Depending on your loved one’s financial situation, estate planning may also involve consulting with accountants, financial advisors, brokers, bankers, and life insurance providers.

Caregiver's Story
“Finances were my biggest worry. I had made a will with my husband a long time ago, but we did it with a friend and it was kind of casual. When my husband got ill I found an attorney through the Alzheimer’s Association who specialized in elder law. He had it set up so I was the durable power of attorney and he also showed me ways that I could soften the financial pressure and protect myself.

I don’t know how different things would have turned out if we hadn’t made all those changes. But it gave me peace of mind, knowing I had worked with an attorney who specialized in these matters. I had done the best I could to protect our assets, and that was comforting.”—Claire, a caregiver from Seattle




What Is Estate Planning?

For many of us, the word estate conjures images of vast wealth or mansions with grounds and servants. But estate planning is not just for the wealthy.  It is simply deciding what to do with your assets after you pass away. If you or your loved one should die without a will, a court decides who will inherit your house and your bank account, not you. Encourage your loved one to prepare a will or trust while she is still alert and able. This will give both of you peace of mind that the things she values will be put into the right hands with a minimum of fuss.
 
Estate planning determines the transfer of property at death and a variety of other personal matters, like providing for minor children and requesting funeral arrangements.

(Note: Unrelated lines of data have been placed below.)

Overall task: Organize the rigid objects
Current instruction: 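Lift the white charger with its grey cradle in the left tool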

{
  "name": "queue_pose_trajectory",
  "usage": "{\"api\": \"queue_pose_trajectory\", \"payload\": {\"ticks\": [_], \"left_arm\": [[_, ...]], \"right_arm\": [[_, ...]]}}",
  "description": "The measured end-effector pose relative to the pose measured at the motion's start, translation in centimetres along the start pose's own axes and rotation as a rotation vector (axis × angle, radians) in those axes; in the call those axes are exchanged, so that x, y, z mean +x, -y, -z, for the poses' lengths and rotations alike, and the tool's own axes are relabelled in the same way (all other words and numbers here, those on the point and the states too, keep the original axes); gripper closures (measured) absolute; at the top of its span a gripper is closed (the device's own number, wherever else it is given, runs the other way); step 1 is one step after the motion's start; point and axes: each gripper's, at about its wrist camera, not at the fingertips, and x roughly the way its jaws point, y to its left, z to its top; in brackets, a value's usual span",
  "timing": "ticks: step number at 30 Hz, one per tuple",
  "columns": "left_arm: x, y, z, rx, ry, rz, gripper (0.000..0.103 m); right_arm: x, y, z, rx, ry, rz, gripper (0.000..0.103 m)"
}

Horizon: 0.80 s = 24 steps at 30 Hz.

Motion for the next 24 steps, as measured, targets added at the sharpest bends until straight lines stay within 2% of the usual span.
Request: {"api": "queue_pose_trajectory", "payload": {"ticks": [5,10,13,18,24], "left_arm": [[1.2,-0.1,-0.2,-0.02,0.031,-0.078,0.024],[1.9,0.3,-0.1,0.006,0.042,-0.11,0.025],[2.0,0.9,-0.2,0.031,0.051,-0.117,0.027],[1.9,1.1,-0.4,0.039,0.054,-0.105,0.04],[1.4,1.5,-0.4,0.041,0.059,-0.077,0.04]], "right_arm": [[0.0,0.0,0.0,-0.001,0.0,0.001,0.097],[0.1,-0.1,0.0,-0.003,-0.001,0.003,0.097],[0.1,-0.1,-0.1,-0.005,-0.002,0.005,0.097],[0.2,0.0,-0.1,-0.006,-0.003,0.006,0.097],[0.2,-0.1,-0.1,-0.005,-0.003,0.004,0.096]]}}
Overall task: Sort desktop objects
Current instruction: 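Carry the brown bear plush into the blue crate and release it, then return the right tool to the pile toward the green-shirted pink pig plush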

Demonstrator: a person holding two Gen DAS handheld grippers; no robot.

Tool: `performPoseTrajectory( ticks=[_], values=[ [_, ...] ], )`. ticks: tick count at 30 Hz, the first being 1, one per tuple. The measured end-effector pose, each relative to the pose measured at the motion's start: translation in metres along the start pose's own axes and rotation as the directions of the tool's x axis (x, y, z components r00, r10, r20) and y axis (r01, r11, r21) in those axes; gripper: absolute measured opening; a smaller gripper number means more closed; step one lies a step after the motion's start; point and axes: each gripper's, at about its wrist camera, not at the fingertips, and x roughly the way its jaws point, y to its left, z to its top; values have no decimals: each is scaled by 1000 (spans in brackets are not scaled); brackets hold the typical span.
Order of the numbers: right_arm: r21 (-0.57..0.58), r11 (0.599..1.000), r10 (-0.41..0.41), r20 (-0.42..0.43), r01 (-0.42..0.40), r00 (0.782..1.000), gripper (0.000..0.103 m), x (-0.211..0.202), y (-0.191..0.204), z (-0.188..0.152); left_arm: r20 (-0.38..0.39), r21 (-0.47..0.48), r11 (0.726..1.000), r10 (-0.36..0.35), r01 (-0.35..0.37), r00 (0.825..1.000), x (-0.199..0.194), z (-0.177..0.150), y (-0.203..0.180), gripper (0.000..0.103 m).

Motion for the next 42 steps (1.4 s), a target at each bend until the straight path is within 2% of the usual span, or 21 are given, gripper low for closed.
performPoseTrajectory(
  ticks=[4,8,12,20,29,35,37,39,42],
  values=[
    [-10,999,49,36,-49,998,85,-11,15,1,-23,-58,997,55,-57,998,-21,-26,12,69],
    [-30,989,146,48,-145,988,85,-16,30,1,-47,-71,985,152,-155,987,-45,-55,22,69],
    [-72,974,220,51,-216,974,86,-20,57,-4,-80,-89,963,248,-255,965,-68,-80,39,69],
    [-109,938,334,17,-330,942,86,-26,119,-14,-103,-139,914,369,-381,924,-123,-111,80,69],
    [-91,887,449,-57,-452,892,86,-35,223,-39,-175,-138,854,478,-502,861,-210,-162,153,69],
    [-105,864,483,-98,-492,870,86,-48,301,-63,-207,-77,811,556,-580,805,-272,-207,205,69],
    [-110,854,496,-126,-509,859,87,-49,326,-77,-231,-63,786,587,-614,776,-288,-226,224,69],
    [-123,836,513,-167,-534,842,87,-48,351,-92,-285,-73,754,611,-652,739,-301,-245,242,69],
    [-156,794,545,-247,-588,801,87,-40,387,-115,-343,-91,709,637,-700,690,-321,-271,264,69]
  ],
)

The core document associated with this process is either a will or a living trust (or both).  Estate planning often involves the following steps.
  1. Preparing a list of property to distribute that may include financial assets (bank and brokerage accounts, retirement accounts, stocks and bonds, etc.), real property (houses, cars, furniture, jewelry, gold and silver coins, etc.), and family mementos and other items of sentimental value.
  2. Deciding how and in what order property and assets should be distributed to family, friends, foundations, charities, and other beneficiaries.
  3. Providing for guardianship, financial arrangements, and other details concerning surviving minor or disabled children.
  4. Deciding whether to use a will or living trust, or both.
  5. Choosing an executor for the will and/or a trustee for the living trust.
  6. Choosing a durable power of attorney to handle financial matters in case of incapacitation.
  7. Considering tax consequences: for example, how to ensure that heirs pay as little estate tax as possible.
  8. Naming beneficiaries for life insurance policies, pensions, and retirement accounts.
  9. Deciding about dispensation of remains after death and funeral arrangements.
  10. Preparing, executing, and filing the proper documents.

 



Durable Power of Attorney
 
durable power of attorney is a document that assigns a person, called an agent or attorney-in-fact, to make financial decisions for someone (usually called the signer), either temporarily or permanently. It may limit the actions the agent can do, or give the agent broad authority.  It may take effect upon signing, or at some future time--for example, if the signer should become incapacitated due to illness or accident.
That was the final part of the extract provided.